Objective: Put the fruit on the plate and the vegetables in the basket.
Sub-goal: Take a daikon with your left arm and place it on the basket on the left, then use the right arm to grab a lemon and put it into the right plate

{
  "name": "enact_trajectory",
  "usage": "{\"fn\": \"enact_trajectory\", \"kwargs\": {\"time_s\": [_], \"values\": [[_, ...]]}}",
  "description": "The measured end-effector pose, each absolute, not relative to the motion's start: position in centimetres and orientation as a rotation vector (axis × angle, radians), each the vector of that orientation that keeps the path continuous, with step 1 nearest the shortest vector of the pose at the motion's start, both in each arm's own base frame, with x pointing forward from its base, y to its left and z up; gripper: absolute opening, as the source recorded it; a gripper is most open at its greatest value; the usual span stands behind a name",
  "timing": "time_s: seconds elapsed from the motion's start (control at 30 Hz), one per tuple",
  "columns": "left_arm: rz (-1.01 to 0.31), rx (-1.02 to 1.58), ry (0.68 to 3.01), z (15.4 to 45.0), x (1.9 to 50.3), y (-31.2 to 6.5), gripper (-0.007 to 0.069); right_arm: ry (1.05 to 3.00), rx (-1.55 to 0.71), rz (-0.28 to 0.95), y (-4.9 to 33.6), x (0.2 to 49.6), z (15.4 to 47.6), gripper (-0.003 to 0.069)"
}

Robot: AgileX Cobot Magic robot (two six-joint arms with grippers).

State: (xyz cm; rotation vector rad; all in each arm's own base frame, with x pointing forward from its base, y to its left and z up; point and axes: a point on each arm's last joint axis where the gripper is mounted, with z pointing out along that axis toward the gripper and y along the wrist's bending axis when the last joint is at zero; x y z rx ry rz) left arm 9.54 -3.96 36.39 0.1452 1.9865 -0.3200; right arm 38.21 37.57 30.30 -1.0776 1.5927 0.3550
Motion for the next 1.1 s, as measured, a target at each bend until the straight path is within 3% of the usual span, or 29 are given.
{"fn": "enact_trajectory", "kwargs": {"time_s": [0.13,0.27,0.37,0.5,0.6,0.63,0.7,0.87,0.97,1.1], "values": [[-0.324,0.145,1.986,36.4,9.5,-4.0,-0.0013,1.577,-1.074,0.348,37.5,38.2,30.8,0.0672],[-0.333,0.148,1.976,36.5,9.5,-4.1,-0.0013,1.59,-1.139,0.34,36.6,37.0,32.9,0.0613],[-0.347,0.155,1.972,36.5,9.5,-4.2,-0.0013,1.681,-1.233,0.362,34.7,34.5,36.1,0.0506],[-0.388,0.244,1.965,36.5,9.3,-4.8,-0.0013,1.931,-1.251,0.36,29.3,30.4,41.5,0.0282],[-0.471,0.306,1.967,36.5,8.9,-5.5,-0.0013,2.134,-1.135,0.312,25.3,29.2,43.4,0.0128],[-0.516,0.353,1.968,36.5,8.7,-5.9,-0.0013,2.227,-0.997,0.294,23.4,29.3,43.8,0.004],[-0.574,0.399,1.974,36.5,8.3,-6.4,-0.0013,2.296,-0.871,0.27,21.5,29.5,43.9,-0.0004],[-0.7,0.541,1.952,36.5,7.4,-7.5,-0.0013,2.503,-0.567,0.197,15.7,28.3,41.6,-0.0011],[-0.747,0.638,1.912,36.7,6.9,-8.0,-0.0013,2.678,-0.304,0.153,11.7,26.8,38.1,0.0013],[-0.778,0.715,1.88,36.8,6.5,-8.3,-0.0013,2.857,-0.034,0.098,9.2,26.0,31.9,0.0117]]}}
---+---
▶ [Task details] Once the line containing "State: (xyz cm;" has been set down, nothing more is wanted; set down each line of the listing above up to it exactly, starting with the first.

▶ [Reply to the task]
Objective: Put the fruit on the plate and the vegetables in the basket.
Sub-goal: Take a daikon with your left arm and place it on the basket on the left, then use the right arm to grab a lemon and put it into the right plate

{
  "name": "enact_trajectory",
  "usage": "{\"fn\": \"enact_trajectory\", \"kwargs\": {\"time_s\": [_], \"values\": [[_, ...]]}}",
  "description": "The measured end-effector pose, each absolute, not relative to the motion's start: position in centimetres and orientation as a rotation vector (axis × angle, radians), each the vector of that orientation that keeps the path continuous, with step 1 nearest the shortest vector of the pose at the motion's start, both in each arm's own base frame, with x pointing forward from its base, y to its left and z up; gripper: absolute opening, as the source recorded it; a gripper is most open at its greatest value; the usual span stands behind a name",
  "timing": "time_s: seconds elapsed from the motion's start (control at 30 Hz), one per tuple",
  "columns": "left_arm: rz (-1.01 to 0.31), rx (-1.02 to 1.58), ry (0.68 to 3.01), z (15.4 to 45.0), x (1.9 to 50.3), y (-31.2 to 6.5), gripper (-0.007 to 0.069); right_arm: ry (1.05 to 3.00), rx (-1.55 to 0.71), rz (-0.28 to 0.95), y (-4.9 to 33.6), x (0.2 to 49.6), z (15.4 to 47.6), gripper (-0.003 to 0.069)"
}

Robot: AgileX Cobot Magic robot (two six-joint arms with grippers).

State: (xyz cm; rotation vector rad; all in each arm's own base frame, with x pointing forward from its base, y to its left and z up; point and axes: a point on each arm's last joint axis where the gripper is mounted, with z pointing out along that axis toward the gripper and y along the wrist's bending axis when the last joint is at zero; x y z rx ry rz) left arm 9.54 -3.96 36.39 0.1452 1.9865 -0.3200; right arm 38.21 37.57 30.30 -1.0776 1.5927 0.3550

Nothing else is required for this exercise.